### WHAT IS EXPECTED
The expected output is every entry, repeated word for word.

━━━━━ GIVEN DATA ━━━━━

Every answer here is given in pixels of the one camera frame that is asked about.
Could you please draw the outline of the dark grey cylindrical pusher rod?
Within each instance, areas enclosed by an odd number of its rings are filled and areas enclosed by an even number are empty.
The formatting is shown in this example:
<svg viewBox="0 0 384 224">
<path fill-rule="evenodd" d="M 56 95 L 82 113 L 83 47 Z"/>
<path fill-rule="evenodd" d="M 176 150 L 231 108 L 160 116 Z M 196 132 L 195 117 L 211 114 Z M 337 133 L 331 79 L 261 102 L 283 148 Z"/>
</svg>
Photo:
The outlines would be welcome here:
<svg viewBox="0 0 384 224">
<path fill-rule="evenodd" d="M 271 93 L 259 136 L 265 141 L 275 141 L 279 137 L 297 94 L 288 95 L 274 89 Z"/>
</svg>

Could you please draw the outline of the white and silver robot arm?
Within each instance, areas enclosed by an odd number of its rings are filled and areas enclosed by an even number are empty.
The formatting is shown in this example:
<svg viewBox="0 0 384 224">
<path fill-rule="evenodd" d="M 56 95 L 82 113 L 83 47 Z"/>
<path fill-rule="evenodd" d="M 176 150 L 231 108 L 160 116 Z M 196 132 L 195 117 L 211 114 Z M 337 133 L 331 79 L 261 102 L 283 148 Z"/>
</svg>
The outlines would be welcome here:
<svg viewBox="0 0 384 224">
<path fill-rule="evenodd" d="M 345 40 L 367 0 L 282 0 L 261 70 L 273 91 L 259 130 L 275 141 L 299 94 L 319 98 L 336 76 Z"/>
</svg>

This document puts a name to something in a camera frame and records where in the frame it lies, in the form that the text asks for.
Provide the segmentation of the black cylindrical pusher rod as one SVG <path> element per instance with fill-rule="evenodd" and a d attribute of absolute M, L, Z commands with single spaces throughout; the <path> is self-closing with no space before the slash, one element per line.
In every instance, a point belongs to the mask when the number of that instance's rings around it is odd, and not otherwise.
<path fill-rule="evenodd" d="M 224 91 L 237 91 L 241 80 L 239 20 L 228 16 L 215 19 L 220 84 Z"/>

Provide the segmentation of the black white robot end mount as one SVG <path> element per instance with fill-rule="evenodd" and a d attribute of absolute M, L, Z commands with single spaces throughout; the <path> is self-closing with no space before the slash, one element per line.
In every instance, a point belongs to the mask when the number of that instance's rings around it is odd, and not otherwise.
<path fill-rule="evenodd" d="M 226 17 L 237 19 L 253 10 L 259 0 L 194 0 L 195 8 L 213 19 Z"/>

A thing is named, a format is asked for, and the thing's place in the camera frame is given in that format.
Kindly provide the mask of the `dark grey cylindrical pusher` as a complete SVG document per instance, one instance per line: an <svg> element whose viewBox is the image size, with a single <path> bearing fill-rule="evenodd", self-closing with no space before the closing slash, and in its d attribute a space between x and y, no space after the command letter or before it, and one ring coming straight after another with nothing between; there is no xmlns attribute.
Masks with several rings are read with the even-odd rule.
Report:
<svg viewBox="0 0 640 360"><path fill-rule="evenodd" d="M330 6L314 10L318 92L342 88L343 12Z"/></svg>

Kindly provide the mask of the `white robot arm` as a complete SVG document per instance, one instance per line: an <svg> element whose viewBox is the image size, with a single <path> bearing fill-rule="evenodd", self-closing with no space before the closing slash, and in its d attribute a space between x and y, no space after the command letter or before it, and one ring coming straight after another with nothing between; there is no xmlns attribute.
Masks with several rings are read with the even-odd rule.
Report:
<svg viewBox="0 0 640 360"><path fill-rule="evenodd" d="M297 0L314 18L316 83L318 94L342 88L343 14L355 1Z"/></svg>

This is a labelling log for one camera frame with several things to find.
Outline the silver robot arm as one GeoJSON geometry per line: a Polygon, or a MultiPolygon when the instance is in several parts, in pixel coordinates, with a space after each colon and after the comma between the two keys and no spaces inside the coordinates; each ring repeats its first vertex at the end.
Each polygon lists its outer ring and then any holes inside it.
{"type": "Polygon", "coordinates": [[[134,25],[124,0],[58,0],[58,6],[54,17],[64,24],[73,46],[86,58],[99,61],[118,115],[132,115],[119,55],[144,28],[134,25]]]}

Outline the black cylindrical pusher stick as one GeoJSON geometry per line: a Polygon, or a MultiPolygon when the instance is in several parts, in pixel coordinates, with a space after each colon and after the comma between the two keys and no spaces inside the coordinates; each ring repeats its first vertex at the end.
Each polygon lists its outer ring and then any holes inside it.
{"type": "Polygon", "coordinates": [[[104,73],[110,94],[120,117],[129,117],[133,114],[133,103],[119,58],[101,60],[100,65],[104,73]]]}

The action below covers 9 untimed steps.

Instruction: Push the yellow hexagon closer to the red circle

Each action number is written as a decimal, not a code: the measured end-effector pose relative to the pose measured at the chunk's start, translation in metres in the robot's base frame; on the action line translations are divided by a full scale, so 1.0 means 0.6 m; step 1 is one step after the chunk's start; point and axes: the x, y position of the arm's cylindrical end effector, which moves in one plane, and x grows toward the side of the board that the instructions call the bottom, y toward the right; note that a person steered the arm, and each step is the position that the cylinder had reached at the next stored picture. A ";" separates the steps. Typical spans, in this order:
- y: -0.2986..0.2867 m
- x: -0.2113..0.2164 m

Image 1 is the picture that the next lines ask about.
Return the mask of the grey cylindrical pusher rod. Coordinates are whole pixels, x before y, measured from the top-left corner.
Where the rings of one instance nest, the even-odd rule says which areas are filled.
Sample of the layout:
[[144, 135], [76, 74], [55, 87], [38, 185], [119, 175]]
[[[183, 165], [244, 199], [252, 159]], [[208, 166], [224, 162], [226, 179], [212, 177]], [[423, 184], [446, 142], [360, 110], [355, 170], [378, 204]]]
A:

━━━━━

### TASK RESPONSE
Every answer here is given in pixels of the one camera frame that is asked about.
Could you please draw the outline of the dark grey cylindrical pusher rod?
Within each instance, areas enclosed by an odd number of its rings are filled and areas enclosed by an even number are empty.
The formatting is shown in this example:
<svg viewBox="0 0 384 224">
<path fill-rule="evenodd" d="M 56 95 L 82 113 L 83 47 Z"/>
<path fill-rule="evenodd" d="M 176 150 L 231 108 L 160 116 Z M 196 132 L 195 117 L 211 114 Z M 337 133 L 331 79 L 261 102 L 283 148 Z"/>
</svg>
Photo:
The outlines would be welcome here:
<svg viewBox="0 0 384 224">
<path fill-rule="evenodd" d="M 271 93 L 259 136 L 265 141 L 275 141 L 279 137 L 297 94 L 288 95 L 274 89 Z"/>
</svg>

Could you please draw the outline of the white and silver robot arm?
Within each instance, areas enclosed by an odd number of its rings are filled and areas enclosed by an even number are empty.
The formatting is shown in this example:
<svg viewBox="0 0 384 224">
<path fill-rule="evenodd" d="M 56 95 L 82 113 L 83 47 Z"/>
<path fill-rule="evenodd" d="M 176 150 L 231 108 L 160 116 Z M 196 132 L 195 117 L 211 114 Z M 337 133 L 331 79 L 261 102 L 283 148 Z"/>
</svg>
The outlines would be welcome here:
<svg viewBox="0 0 384 224">
<path fill-rule="evenodd" d="M 345 40 L 367 0 L 282 0 L 261 70 L 273 91 L 259 130 L 275 141 L 299 94 L 319 98 L 336 76 Z"/>
</svg>

This document puts a name to something in a camera frame and records where in the frame it lies, in the form that the text asks for.
Provide the segmentation of the black cylindrical pusher rod as one SVG <path> element per instance with fill-rule="evenodd" and a d attribute of absolute M, L, Z commands with single spaces throughout; the <path> is self-closing with no space before the slash, one element per line.
In every instance, a point belongs to the mask when the number of that instance's rings around it is odd, and not otherwise.
<path fill-rule="evenodd" d="M 224 91 L 237 91 L 241 80 L 239 20 L 228 16 L 215 19 L 220 84 Z"/>

Provide the segmentation of the black white robot end mount as one SVG <path> element per instance with fill-rule="evenodd" and a d attribute of absolute M, L, Z commands with single spaces throughout; the <path> is self-closing with no space before the slash, one element per line.
In every instance, a point belongs to the mask when the number of that instance's rings around it is odd, and not otherwise.
<path fill-rule="evenodd" d="M 226 17 L 237 19 L 253 10 L 259 0 L 194 0 L 195 8 L 213 19 Z"/>

A thing is named, a format is asked for, and the thing's place in the camera frame is given in that format.
Kindly provide the mask of the `dark grey cylindrical pusher` as a complete SVG document per instance, one instance per line: an <svg> element whose viewBox is the image size, with a single <path> bearing fill-rule="evenodd", self-closing with no space before the closing slash, and in its d attribute a space between x and y, no space after the command letter or before it, and one ring coming straight after another with nothing between; there is no xmlns attribute.
Masks with several rings are read with the even-odd rule.
Report:
<svg viewBox="0 0 640 360"><path fill-rule="evenodd" d="M330 6L314 10L318 92L342 88L343 12Z"/></svg>

Kindly provide the mask of the `white robot arm` as a complete SVG document per instance, one instance per line: an <svg> element whose viewBox is the image size, with a single <path> bearing fill-rule="evenodd", self-closing with no space before the closing slash, and in its d attribute a space between x and y, no space after the command letter or before it, and one ring coming straight after another with nothing between; there is no xmlns attribute.
Masks with several rings are read with the even-odd rule.
Report:
<svg viewBox="0 0 640 360"><path fill-rule="evenodd" d="M297 0L314 18L316 83L318 94L342 88L343 14L355 1Z"/></svg>

This is a labelling log for one camera frame with several things to find.
Outline the silver robot arm as one GeoJSON geometry per line: a Polygon, or a MultiPolygon when the instance is in several parts, in pixel coordinates, with a space after each colon and after the comma between the two keys and no spaces inside the coordinates; each ring repeats its first vertex at the end.
Each polygon lists its outer ring and then any holes inside it.
{"type": "Polygon", "coordinates": [[[134,25],[124,0],[58,0],[58,6],[54,17],[64,24],[73,46],[86,58],[99,61],[118,115],[132,115],[119,55],[144,28],[134,25]]]}

Outline the black cylindrical pusher stick as one GeoJSON geometry per line: a Polygon, or a MultiPolygon when the instance is in several parts, in pixel coordinates, with a space after each colon and after the comma between the two keys and no spaces inside the coordinates; each ring repeats its first vertex at the end.
Each polygon lists its outer ring and then any holes inside it.
{"type": "Polygon", "coordinates": [[[104,73],[110,94],[120,117],[129,117],[133,114],[133,103],[119,58],[101,60],[100,65],[104,73]]]}

The action below covers 9 untimed steps.

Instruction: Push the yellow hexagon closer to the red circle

Each action number is written as a decimal, not a code: the measured end-effector pose relative to the pose measured at the chunk's start, translation in metres in the robot's base frame; on the action line translations are divided by a full scale, so 1.0 means 0.6 m; step 1 is one step after the chunk's start; point and axes: the x, y position of the arm's cylindrical end effector, which moves in one plane, and x grows toward the side of the board that the instructions call the bottom, y toward the right; note that a person steered the arm, and each step is the position that the cylinder had reached at the next stored picture. A ";" separates the steps. Typical spans, in this order:
- y: -0.2986..0.2867 m
- x: -0.2113..0.2164 m

Image 1 is the picture that the next lines ask about.
Return the mask of the grey cylindrical pusher rod. Coordinates are whole pixels, x before y, measured from the top-left corner.
Where the rings of one instance nest, the even-odd rule says which areas are filled.
Sample of the layout:
[[144, 135], [76, 74], [55, 87], [38, 185], [119, 175]]
[[[183, 165], [244, 199], [252, 159]], [[208, 166], [224, 162], [226, 179], [212, 177]], [[423, 184], [446, 142], [360, 110], [355, 170], [378, 204]]]
A:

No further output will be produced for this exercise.